8 Ekim 2012 Pazartesi

eğitimde fırsat eşitliği

eylemlerin doğası gereği yapılabilmeleri için öznelere ihtiyaçları var. ve söz konusu toplumsal yaşam olduğunda bu özneler ben, sen, o, biz, siz ve onlardan başkası değil. iyi ya da kötü, doğru ya da yanlış ne yapıyorsak kendimize yapıyoruz. en büyük kazığı kendimize kendimiz atıyoruz. eğitim bu noktada üzerinde hassasiyetle durulması ve düşünülmesi gereken bir konu. toplum hayatımızın belki de en önemli konusu. yani olaya hangi açıdan bakarsanız bakın, geleceği garanti altına almanın kelimenin tam anlamıyla yegane yolu. dün geçtiğinden, bugüne başlamış ve ne yazık ki tüketmek üzere olduğumuzdan, yarın bir şeyleri doğru yapabilme adına yegane şansımız olarak duruyor.

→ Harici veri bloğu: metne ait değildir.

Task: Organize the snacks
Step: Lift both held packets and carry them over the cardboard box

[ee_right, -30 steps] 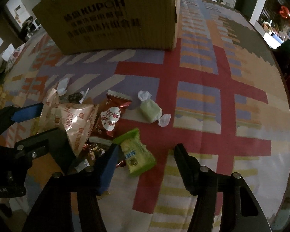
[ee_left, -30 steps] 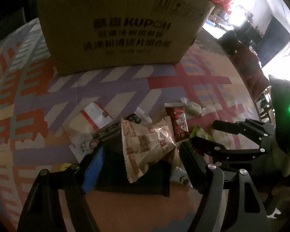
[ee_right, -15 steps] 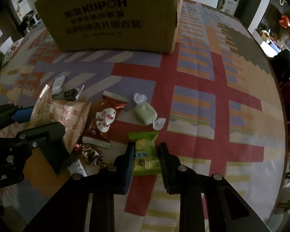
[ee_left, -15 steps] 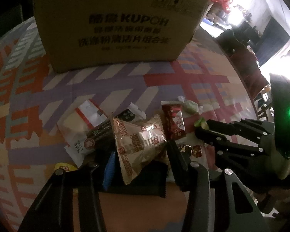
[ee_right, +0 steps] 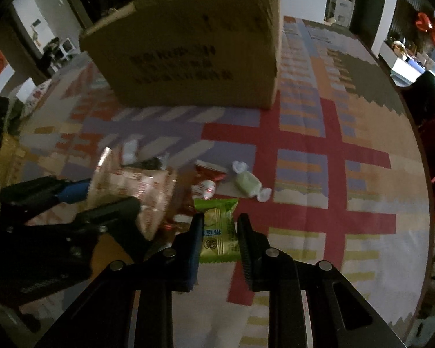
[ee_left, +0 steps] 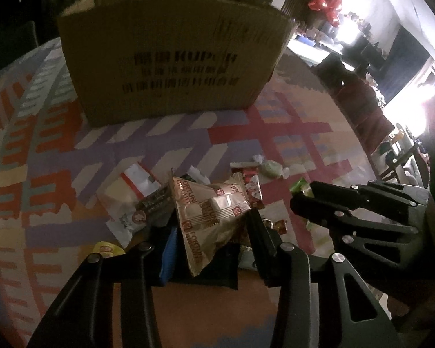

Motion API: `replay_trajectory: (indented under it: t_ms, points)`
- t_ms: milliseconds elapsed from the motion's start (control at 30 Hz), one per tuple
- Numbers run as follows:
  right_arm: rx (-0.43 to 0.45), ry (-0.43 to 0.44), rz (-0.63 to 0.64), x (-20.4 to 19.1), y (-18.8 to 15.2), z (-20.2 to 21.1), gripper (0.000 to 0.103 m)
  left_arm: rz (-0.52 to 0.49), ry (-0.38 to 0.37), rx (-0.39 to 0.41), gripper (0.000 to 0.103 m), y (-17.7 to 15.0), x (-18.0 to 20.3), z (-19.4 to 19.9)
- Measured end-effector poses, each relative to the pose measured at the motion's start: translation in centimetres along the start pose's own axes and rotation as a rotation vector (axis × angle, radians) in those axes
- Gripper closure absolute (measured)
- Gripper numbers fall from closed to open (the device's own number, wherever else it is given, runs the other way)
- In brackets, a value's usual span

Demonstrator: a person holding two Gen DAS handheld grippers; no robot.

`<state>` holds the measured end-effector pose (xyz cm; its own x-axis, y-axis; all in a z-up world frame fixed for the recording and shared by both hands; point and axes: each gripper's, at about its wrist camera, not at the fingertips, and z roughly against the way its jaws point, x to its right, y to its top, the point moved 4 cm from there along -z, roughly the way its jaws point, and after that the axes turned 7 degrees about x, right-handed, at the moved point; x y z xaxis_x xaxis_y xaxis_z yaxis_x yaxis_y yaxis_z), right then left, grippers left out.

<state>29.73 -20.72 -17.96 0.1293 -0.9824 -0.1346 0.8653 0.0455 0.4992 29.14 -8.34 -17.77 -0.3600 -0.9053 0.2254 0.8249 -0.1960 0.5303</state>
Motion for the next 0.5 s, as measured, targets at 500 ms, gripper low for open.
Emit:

bir devlet dairesine usulsüz bir atama yapıldığında bir dönem için sorun yaratır, ya da bir başbakan ya da devlet adamı bir seçim dönemi kadar sorun yaratabilir. ancak eğitim sistemindeki bir yanlışlık kelimenin tam anlamıyla meyve sepetinin dibindeki çürük meyve gibidir. dışardan bakıldığında gözükmez ancak ağır ağır tüm sepeti yenilmez hale getirir. söz konusu meyveler olduğunda çok çok bir iki kilogram meyve parasına sorunu halledebilirsiniz de eğitim için aynısı geçerli olabilir mi?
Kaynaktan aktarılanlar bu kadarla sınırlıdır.